Task details:
Here are records with pictures in them. Copy all of them exactly and leave the pictures out.

[Start of Attachment]

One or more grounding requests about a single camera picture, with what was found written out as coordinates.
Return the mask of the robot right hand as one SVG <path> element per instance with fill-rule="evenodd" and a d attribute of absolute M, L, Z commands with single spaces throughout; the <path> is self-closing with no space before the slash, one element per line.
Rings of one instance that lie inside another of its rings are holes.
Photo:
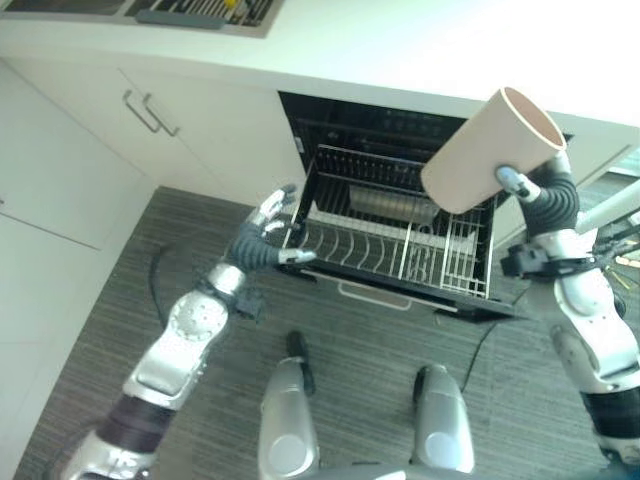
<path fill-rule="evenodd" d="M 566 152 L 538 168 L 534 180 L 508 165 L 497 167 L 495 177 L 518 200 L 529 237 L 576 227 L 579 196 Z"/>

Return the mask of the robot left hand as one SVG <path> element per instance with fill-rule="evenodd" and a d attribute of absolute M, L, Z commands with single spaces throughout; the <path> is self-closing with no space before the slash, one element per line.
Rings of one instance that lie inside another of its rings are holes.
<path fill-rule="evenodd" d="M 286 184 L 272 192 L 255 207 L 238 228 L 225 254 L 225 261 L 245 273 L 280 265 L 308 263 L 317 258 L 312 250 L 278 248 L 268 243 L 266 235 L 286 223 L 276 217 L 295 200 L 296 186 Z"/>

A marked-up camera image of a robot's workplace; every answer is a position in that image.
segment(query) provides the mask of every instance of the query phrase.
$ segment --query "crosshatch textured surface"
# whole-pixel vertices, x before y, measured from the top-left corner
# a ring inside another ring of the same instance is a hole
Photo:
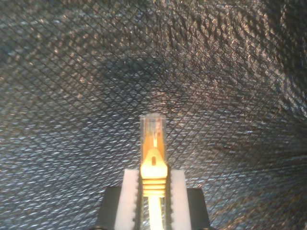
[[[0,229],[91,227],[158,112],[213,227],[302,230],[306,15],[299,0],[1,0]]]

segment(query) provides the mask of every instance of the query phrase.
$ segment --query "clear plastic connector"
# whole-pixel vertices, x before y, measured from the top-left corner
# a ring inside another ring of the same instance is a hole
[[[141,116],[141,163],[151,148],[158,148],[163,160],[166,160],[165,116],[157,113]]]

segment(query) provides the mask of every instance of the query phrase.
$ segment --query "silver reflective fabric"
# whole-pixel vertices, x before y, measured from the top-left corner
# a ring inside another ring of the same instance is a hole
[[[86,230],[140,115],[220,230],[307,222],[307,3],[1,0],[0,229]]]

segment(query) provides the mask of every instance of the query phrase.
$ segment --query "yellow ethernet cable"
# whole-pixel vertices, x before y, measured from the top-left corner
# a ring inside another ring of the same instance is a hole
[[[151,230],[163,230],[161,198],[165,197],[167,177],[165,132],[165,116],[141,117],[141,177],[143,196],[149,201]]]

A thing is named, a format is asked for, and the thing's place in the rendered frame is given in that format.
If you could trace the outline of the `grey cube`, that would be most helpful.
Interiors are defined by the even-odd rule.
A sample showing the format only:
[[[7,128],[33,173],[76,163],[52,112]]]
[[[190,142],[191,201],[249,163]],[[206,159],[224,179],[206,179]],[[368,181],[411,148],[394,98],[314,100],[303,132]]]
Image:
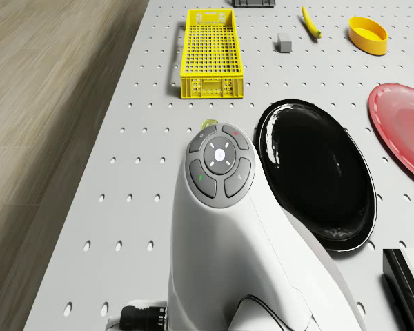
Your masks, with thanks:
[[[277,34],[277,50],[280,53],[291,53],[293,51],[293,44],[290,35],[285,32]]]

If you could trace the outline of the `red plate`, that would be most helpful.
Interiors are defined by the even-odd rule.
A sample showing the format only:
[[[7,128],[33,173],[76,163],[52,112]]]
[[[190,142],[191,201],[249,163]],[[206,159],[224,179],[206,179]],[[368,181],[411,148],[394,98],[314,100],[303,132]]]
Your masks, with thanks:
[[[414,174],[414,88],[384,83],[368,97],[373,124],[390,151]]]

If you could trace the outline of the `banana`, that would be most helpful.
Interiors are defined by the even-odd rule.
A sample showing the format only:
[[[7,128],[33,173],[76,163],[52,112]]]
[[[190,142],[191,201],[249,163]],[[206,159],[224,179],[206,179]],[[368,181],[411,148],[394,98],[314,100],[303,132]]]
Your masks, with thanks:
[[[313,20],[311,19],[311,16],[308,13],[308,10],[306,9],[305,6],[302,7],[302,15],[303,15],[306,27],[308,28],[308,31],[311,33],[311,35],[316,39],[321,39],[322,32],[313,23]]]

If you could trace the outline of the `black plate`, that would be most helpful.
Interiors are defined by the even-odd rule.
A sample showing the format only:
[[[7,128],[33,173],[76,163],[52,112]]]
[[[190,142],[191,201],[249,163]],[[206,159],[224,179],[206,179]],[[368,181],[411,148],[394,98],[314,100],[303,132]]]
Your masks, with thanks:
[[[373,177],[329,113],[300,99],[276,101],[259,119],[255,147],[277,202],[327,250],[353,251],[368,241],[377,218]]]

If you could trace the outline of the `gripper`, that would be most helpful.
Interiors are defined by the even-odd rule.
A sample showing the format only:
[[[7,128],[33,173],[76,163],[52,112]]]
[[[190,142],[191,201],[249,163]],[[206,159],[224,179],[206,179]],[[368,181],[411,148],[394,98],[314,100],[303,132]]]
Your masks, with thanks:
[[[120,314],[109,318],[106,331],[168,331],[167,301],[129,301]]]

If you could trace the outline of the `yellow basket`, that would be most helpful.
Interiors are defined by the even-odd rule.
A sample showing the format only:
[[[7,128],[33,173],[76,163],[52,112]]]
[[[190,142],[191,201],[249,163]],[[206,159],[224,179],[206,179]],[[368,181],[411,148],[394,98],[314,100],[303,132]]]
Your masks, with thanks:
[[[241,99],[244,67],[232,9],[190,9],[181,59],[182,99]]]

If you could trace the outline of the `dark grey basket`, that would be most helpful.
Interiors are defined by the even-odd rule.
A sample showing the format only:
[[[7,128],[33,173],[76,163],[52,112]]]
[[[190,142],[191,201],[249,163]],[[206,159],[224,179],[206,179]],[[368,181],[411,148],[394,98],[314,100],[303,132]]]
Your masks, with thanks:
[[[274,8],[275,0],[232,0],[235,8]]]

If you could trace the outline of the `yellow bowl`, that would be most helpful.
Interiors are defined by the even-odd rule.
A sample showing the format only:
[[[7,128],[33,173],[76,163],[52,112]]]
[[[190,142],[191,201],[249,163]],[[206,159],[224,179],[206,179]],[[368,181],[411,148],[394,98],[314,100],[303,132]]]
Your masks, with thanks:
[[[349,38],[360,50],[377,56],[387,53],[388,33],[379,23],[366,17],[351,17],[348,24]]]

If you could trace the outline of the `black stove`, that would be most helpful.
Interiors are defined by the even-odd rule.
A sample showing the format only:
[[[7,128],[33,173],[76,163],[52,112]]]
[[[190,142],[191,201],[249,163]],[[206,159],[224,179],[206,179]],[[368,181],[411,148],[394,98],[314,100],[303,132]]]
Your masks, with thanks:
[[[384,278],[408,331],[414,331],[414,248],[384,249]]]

[End of Attachment]

Exercise output:
One or more grounding requests about a single camera picture, with what was found written out as coordinates.
Return the mask of the robot right hand as one SVG <path> element per instance with fill-rule="evenodd" and a d attribute of absolute M, L, Z commands with single spaces throughout; the <path> is self-closing with no space before the slash, one element per line.
Rings of one instance that lie inside another of its rings are holes.
Photo:
<path fill-rule="evenodd" d="M 566 152 L 538 168 L 534 180 L 508 165 L 497 167 L 495 177 L 518 200 L 529 237 L 576 227 L 579 196 Z"/>

Return the mask of the robot left hand as one SVG <path> element per instance with fill-rule="evenodd" and a d attribute of absolute M, L, Z commands with single spaces throughout; the <path> is self-closing with no space before the slash, one element per line.
Rings of one instance that lie inside another of its rings are holes.
<path fill-rule="evenodd" d="M 286 184 L 272 192 L 255 207 L 238 228 L 225 254 L 225 261 L 245 273 L 280 265 L 308 263 L 317 258 L 312 250 L 278 248 L 268 243 L 266 235 L 286 223 L 276 217 L 295 200 L 296 186 Z"/>

A marked-up camera image of a robot's workplace; every answer is a position in that image.
segment(query) provides the mask of every instance of the query phrase.
$ segment --query "crosshatch textured surface"
# whole-pixel vertices, x before y, measured from the top-left corner
# a ring inside another ring of the same instance is a hole
Photo:
[[[0,229],[91,227],[158,112],[213,227],[302,230],[306,15],[299,0],[1,0]]]

segment(query) provides the mask of every instance of the query phrase.
$ segment --query "clear plastic connector"
# whole-pixel vertices, x before y, measured from the top-left corner
# a ring inside another ring of the same instance is a hole
[[[141,116],[141,163],[151,148],[158,148],[163,160],[166,160],[165,116],[157,113]]]

segment(query) provides the mask of every instance of the query phrase.
$ segment --query "silver reflective fabric"
# whole-pixel vertices, x before y, measured from the top-left corner
# a ring inside another ring of the same instance is a hole
[[[86,230],[140,115],[220,230],[307,222],[307,3],[1,0],[0,229]]]

segment(query) provides the mask of every instance of the query phrase.
$ segment --query "yellow ethernet cable"
# whole-pixel vertices, x before y, measured from the top-left corner
# a ring inside another ring of the same instance is a hole
[[[151,230],[163,230],[161,198],[165,197],[167,177],[165,132],[165,116],[141,117],[141,177],[143,196],[149,201]]]

A thing is named, a format is asked for, and the thing's place in the rendered frame is given in that format.
If you could trace the outline of the `grey cube`, that would be most helpful.
Interiors are defined by the even-odd rule.
A sample showing the format only:
[[[7,128],[33,173],[76,163],[52,112]]]
[[[190,142],[191,201],[249,163]],[[206,159],[224,179],[206,179]],[[368,181],[411,148],[394,98],[314,100],[303,132]]]
Image:
Your masks, with thanks:
[[[277,34],[277,50],[280,53],[291,53],[293,51],[293,44],[290,35],[285,32]]]

If you could trace the outline of the `red plate`, that would be most helpful.
Interiors are defined by the even-odd rule.
A sample showing the format only:
[[[7,128],[33,173],[76,163],[52,112]]]
[[[190,142],[191,201],[249,163]],[[206,159],[224,179],[206,179]],[[368,181],[411,148],[394,98],[314,100],[303,132]]]
Your masks, with thanks:
[[[414,174],[414,88],[384,83],[368,97],[373,124],[390,151]]]

If you could trace the outline of the `banana`, that would be most helpful.
Interiors are defined by the even-odd rule.
A sample showing the format only:
[[[7,128],[33,173],[76,163],[52,112]]]
[[[190,142],[191,201],[249,163]],[[206,159],[224,179],[206,179]],[[368,181],[411,148],[394,98],[314,100],[303,132]]]
Your masks, with thanks:
[[[313,20],[311,19],[311,16],[308,13],[308,10],[306,9],[305,6],[302,7],[302,15],[303,15],[306,27],[308,28],[308,31],[311,33],[311,35],[316,39],[321,39],[322,32],[313,23]]]

If you could trace the outline of the `black plate`, that would be most helpful.
Interiors are defined by the even-odd rule.
A sample showing the format only:
[[[7,128],[33,173],[76,163],[52,112]]]
[[[190,142],[191,201],[249,163]],[[206,159],[224,179],[206,179]],[[368,181],[411,148],[394,98],[314,100],[303,132]]]
Your masks, with thanks:
[[[373,177],[329,113],[300,99],[276,101],[259,119],[255,147],[277,202],[327,250],[353,251],[368,241],[377,218]]]

If you could trace the outline of the `gripper`, that would be most helpful.
Interiors are defined by the even-odd rule.
A sample showing the format only:
[[[7,128],[33,173],[76,163],[52,112]]]
[[[190,142],[191,201],[249,163]],[[206,159],[224,179],[206,179]],[[368,181],[411,148],[394,98],[314,100],[303,132]]]
Your masks, with thanks:
[[[120,314],[109,318],[106,331],[168,331],[167,301],[129,301]]]

If you could trace the outline of the `yellow basket`, that would be most helpful.
Interiors are defined by the even-odd rule.
A sample showing the format only:
[[[7,128],[33,173],[76,163],[52,112]]]
[[[190,142],[191,201],[249,163]],[[206,159],[224,179],[206,179]],[[368,181],[411,148],[394,98],[314,100],[303,132]]]
Your masks, with thanks:
[[[241,99],[244,67],[232,9],[190,9],[181,59],[182,99]]]

If you could trace the outline of the `dark grey basket`, that would be most helpful.
Interiors are defined by the even-odd rule.
A sample showing the format only:
[[[7,128],[33,173],[76,163],[52,112]]]
[[[190,142],[191,201],[249,163]],[[206,159],[224,179],[206,179]],[[368,181],[411,148],[394,98],[314,100],[303,132]]]
Your masks, with thanks:
[[[274,8],[275,0],[232,0],[235,8]]]

If you could trace the outline of the `yellow bowl`, that would be most helpful.
Interiors are defined by the even-odd rule.
A sample showing the format only:
[[[7,128],[33,173],[76,163],[52,112]]]
[[[190,142],[191,201],[249,163]],[[206,159],[224,179],[206,179]],[[368,181],[411,148],[394,98],[314,100],[303,132]]]
Your masks, with thanks:
[[[349,38],[360,50],[377,56],[387,53],[388,33],[379,23],[366,17],[351,17],[348,24]]]

If you could trace the outline of the `black stove`, that would be most helpful.
Interiors are defined by the even-odd rule.
A sample showing the format only:
[[[7,128],[33,173],[76,163],[52,112]]]
[[[190,142],[191,201],[249,163]],[[206,159],[224,179],[206,179]],[[368,181],[411,148],[394,98],[314,100],[303,132]]]
Your masks, with thanks:
[[[384,278],[408,331],[414,331],[414,248],[384,249]]]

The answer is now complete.